(INSTRUCTIONS TO FOLLOW)
What follows is a listing to transcribe exactly, leaving the pictures out.

━━ DATASET EXCERPT ━━

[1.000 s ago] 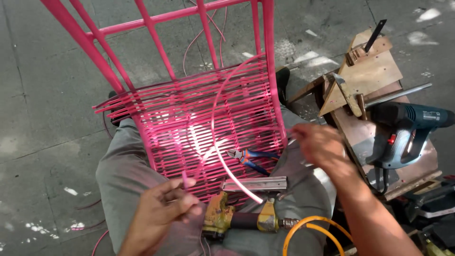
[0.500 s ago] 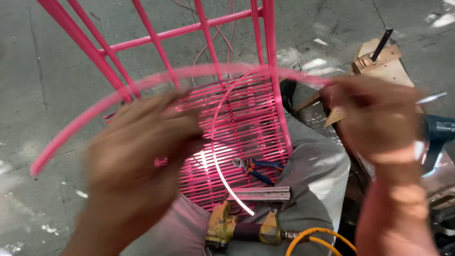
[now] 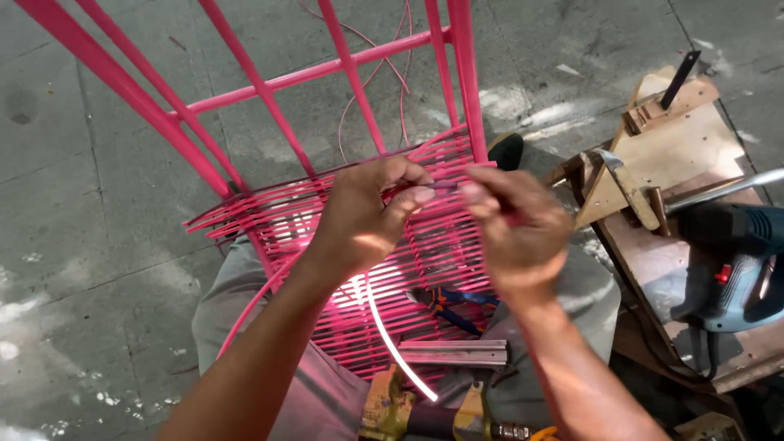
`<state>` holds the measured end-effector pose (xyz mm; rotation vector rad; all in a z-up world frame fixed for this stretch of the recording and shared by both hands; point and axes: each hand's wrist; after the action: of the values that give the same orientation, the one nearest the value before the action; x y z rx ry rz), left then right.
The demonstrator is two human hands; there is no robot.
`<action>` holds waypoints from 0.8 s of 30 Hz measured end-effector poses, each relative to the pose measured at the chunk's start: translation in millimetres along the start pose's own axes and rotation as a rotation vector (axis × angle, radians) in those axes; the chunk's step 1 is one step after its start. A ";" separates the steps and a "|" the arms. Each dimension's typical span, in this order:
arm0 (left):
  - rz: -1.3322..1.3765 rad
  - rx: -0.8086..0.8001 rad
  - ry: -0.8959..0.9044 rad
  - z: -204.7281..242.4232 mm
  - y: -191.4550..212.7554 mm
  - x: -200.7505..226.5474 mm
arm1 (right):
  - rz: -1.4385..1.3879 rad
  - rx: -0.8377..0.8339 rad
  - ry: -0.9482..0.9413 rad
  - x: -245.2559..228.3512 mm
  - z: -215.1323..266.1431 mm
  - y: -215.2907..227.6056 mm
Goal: Weaving pink plastic cords onto a metal chair frame using a nail gun and a heat gun.
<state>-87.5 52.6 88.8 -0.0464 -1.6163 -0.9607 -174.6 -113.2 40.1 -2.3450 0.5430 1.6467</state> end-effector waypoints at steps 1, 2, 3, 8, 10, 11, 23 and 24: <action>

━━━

(RESPONSE)
[1.000 s ago] 
[0.500 s ago] 
[now] 
`<state>` holds the measured end-effector pose (xyz mm; rotation vector rad; all in a z-up world frame fixed for this stretch of the recording and shared by both hands; point and axes: each hand's wrist; after the action: of the values that give the same orientation, the one nearest the value before the action; x y z rx ry rz), left then right.
The demonstrator is two human hands; there is no robot.
`<action>` holds waypoints from 0.8 s of 30 Hz measured end-effector poses, each relative to the pose measured at the chunk's start: translation in millimetres along the start pose's own axes and rotation as a rotation vector (axis × angle, radians) in those axes; the chunk's step 1 is one step after its start. A ";" separates the steps and a "|" the arms. Each dimension's typical span, in this order:
arm0 (left):
  - rz: -1.3322..1.3765 rad
  - rx: -0.8086..0.8001 rad
  - ry: -0.8959..0.9044 rad
  - z: -204.7281..242.4232 mm
  - y: -191.4550..212.7554 mm
  - x: -200.7505..226.5474 mm
arm1 (right):
  - rz: -1.4385..1.3879 rad
  - rx: -0.8377..0.8339 rad
  - ry: -0.9482..0.9413 rad
  - x: -245.2559..228.3512 mm
  - z: -215.1323..266.1431 mm
  - y: -215.2907..227.6056 mm
Goal: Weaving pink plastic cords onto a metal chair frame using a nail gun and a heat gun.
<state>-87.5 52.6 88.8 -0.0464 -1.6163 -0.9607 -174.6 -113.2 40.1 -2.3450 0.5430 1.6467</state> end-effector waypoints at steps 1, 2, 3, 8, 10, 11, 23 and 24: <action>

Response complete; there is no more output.